La prestation a été exécutée les 21 et 22 décembre 2023.
La société ECO’GOMMAGE DE L’EST a émis la facture n°24000001 le 5 janvier 2024 pour un solde de 2 516,00 € TTC.
La SCI MEVAC a contesté l’exécution des travaux par SMS du 27 décembre 2023, alléguant une contamination par la poussière de l’appartement du dernier étage, nécessitant nettoyage et réfection des peintures.
Par courriel du 3 mai 2024, la SCI MEVAC a indiqué procéder à la déduction du montant de la facture de nettoyage (1 380,00 € TTC) qu’elle a fait réaliser par l’entreprise NETTOYAGE YVON, et a réglé un solde partiel de 1 136,00 € TTC, laissant un solde de facture de 1 380,00 € TTC.
La société ECO’GOMMAGE DE L’EST, représentée par son conseil, a fait assigner la SCI MEVAC par acte d’huissier du 22 janvier 2025 devant le Tribunal de Proximité de HAGUENAU, pour l’audience du 9 septembre 2025.
Elle demande au Tribunal, par ses dernières conclusions responsives et récapitulatives du 8 septembre 2025 :
— de déclarer sa demande recevable et bien fondée,
— de condamner la SCI MEVAC à lui payer la somme de 1 380,00 € TTC au titre du solde de facture, avec les intérêts au taux légal à compter du 1er août 2024,
— de condamner la SCI MEVAC à lui payer l’indemnité forfaitaire de 40 € pour frais de recouvrement,
— de condamner la SCI MEVAC à lui payer la somme de 500 € à titre de dommages et intérêts pour résistance abusive,
— à titre subsidiaire, de lui donner acte de ce qu’elle ne s’oppose pas à une nouvelle tentative de conciliation,
— de débouter la SCI MEVAC de toutes ses demandes, fins et prétentions,
— de condamner la SCI MEVAC à lui payer la somme de 1 500 € au titre de l’article 700 du Code de procédure civile.
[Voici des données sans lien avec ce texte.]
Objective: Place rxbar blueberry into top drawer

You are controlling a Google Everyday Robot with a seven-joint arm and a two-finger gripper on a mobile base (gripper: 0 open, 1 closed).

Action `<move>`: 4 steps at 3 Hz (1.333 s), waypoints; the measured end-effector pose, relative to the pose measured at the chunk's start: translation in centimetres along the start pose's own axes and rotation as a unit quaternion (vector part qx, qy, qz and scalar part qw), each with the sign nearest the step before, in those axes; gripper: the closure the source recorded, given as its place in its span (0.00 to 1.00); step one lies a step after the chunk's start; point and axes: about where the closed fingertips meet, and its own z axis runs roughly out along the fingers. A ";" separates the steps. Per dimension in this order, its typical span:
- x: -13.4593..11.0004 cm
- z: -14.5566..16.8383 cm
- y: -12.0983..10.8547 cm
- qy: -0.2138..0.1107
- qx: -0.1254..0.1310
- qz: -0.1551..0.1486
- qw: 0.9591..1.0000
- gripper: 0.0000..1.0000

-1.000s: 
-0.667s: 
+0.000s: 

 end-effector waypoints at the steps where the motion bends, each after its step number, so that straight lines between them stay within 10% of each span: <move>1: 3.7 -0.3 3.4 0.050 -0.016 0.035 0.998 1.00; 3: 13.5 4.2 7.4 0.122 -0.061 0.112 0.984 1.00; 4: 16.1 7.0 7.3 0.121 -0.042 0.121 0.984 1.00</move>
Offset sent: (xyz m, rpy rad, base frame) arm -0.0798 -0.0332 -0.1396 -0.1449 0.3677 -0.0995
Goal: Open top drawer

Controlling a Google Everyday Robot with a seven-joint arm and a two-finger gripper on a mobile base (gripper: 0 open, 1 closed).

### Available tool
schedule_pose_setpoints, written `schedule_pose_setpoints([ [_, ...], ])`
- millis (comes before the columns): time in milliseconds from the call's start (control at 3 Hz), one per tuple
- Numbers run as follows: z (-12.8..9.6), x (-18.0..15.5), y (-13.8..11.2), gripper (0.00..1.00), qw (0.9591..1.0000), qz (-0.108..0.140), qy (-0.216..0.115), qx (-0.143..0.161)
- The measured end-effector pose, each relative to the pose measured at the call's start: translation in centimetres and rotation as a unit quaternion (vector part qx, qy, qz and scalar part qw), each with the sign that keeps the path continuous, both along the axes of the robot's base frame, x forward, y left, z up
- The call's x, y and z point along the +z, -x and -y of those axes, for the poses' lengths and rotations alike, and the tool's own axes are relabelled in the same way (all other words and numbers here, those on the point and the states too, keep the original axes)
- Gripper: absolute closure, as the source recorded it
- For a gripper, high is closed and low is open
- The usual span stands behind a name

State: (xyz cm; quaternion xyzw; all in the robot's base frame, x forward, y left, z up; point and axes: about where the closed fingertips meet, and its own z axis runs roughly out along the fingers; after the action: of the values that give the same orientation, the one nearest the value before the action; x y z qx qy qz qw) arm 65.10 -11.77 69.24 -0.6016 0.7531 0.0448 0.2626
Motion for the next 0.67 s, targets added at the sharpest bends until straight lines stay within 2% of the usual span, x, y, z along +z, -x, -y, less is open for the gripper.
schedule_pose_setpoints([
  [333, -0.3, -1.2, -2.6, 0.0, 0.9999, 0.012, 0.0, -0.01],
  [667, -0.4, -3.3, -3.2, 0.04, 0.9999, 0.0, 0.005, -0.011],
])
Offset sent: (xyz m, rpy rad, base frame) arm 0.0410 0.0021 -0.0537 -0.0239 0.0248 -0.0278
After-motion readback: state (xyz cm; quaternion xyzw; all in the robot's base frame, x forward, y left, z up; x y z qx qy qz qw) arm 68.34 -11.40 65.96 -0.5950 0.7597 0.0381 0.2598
Sur la recevabilité, ECO’GOMMAGE indique avoir initié plusieurs démarches amiables, notamment via son assurance protection juridique (MAAF). La défenderesse est restée sourde aux démarches , notamment au courrier de mise en demeure de l’avocat et a refusé l’expertise amiable proposée par l’assureur d’ECO’GOMMAGE.
Sur le fond, le contrat a été accepté par la SCI MEVAC et un acompte de 300 € a été versé. La prestation de décapage a été exécutée , d’où la facture de solde de 2 516,00 € TTC. En tant que professionnelle, la SCI MEVAC était informée que l’aérogommage est une technique dérivée du sablage qui génère inévitablement de la poussière et du bruit. ECO’GOMMAGE affirme avoir pris attache téléphoniquement avec la SCI MEVAC pour rappeler la nécessité d’isoler la cage d’escalier. Le gérant, M. [X], aurait indiqué que la poussière ne gênerait pas en raison de l’état peu avancé des travaux de l’appartement concerné.
ECO’GOMMAGE a installé provisoirement la porte palière de l’appartement litigieux pour limiter la dispersion de la poussière, et les travaux se sont déroulés en présence de M. [S] [X], lequel n’a formulé aucune observation ni contestation au début.
ECO’GOMMAGE est intervenue dès le lendemain de la plainte (28.12.2023) pour procéder au nettoyage, démontrant sa volonté amiable.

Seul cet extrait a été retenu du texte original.